Biology students at Green Mountain College are engaged in a wide variety of research projects. Some recent and ongoing projects include:

Ongoing faculty research

  • Larval fish drift in the Poultney and Mettawee river basins
  • Analysis of environmental correlates of Beech Bark Disease
  • Old field restoration at the GMC campus

Senior thesis projects

  • Exercise Perceptions: An evaluation of undergraduate awareness of personal health and fitness
  • A spatially explicit study of environmental influence on Beech Bark disease
  • Comparison of oxidative stress response for different strains of S. pombe versus different techniques of microarray
  • Self-efficacy in the science classroom
  • Deane Preserve management plan

Other student research

  • Genetic structure of northern brook lamprey populations in the Champlain Basin
  • Genetic structure of Rhinichthys populations
  • Vegetative response of Hamamelis virginiana to a canopy gap created by tree-fall
  • Incidence of Lyme disease organisms in resident and migrant birds of the lower Champlain Basis

Summer student research 2009

  • Larval fish drift on the Poultney River
    • Lauren Selonke '10, Brenda Nsambu '12
  • University of Minnesota’s Life Sciences Summer Undergraduate Research Program in molecular genetics and proteomics
    • Jennifer Conrad '10
  • University of Pittsburgh School of Medicine’s Cell and Molecular Pathology Summer Undergraduate Research Program
    • Kyle O'Boyle '10


Partner organizations

While GMC has many facilities to conduct field and laboratory research, we are able to extend our students' opportunities through collaborations with our partner organizations.
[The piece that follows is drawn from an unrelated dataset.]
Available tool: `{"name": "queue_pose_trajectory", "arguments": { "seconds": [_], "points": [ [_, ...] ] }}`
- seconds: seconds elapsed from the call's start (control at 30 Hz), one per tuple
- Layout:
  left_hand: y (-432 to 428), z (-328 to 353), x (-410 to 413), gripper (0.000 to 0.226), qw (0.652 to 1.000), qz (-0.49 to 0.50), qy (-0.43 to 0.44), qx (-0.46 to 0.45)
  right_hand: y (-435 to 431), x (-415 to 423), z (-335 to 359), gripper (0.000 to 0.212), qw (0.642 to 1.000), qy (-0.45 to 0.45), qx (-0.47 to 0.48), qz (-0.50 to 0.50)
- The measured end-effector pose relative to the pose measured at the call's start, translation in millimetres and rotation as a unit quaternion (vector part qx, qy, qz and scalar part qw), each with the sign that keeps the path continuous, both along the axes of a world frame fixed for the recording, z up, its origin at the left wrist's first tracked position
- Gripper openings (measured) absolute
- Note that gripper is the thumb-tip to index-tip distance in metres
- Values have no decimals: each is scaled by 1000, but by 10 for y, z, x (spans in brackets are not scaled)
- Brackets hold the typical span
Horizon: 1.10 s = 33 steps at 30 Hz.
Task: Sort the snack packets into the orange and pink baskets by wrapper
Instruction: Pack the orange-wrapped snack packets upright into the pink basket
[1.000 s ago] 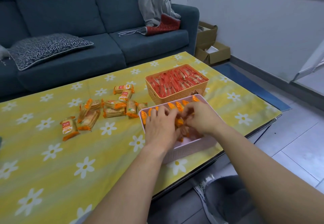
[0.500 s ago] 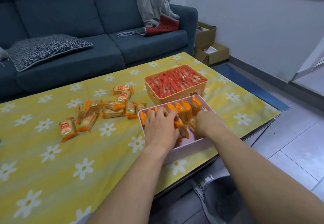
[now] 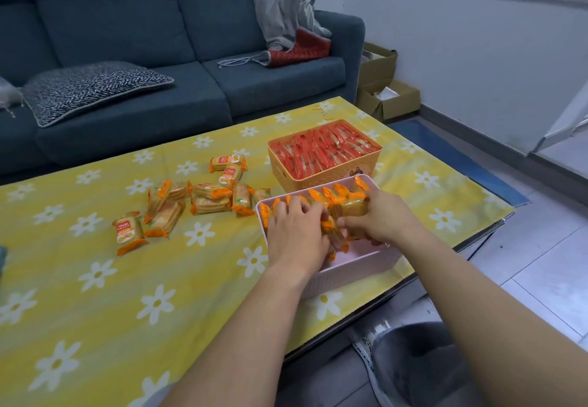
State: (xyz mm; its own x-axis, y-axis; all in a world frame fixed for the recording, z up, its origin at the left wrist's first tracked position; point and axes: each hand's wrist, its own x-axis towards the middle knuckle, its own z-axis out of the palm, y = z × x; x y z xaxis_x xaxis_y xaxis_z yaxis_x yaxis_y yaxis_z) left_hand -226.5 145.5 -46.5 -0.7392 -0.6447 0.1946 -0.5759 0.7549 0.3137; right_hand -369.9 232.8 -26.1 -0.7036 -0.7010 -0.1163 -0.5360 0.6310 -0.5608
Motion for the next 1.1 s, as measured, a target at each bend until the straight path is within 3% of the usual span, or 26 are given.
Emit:
{"name": "queue_pose_trajectory", "arguments": {
  "seconds": [0.23, 0.37, 0.5, 0.73, 0.87, 0.97, 1.1],
  "points": [
    [-6, -10, -32, 35, 1000, 3, -5, 3, 3, -18, -25, 14, 997, -55, 10, -54],
    [-6, -1, -60, 39, 1000, 18, -8, 17, -23, 50, -90, 20, 995, -61, -10, -84],
    [-1, 7, -63, 36, 999, 22, -8, 25, -56, 219, -60, 26, 998, 3, 51, -32],
    [-58, 12, -14, 36, 999, 6, -16, 36, -54, 281, -18, 17, 988, 8, 150, 38],
    [-88, 35, 11, 38, 998, -12, -20, 57, -16, 398, 101, 23, 973, 68, 220, 21],
    [-146, 141, 126, 35, 998, -4, 29, 51, 8, 561, 327, 26, 970, 155, 187, -9],
    [-391, 257, 560, 22, 987, 77, 111, 90, -183, 876, 475, 23, 977, 212, 10, 5]
  ]
}}
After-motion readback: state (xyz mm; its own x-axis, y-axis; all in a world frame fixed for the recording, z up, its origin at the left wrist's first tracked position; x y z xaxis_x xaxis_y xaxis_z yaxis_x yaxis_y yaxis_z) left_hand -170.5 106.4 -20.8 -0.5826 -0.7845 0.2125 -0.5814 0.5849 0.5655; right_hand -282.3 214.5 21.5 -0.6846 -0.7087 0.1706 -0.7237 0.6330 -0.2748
We are currently a member of two research partnerships that link colleges throughout the state. Our membership in The Vermont Genetics Network expands our ability to conduct research in the fields of genetics and proteomics. Through the Lake Champlain Research Consortium our students have access to funding and an annual conference for research on the Lake Champlain watershed.

Individual professors have also collaborated with state and non-governmental institutions, including The Vermont Department of Fish and Wildlife and The Nature Conservancy.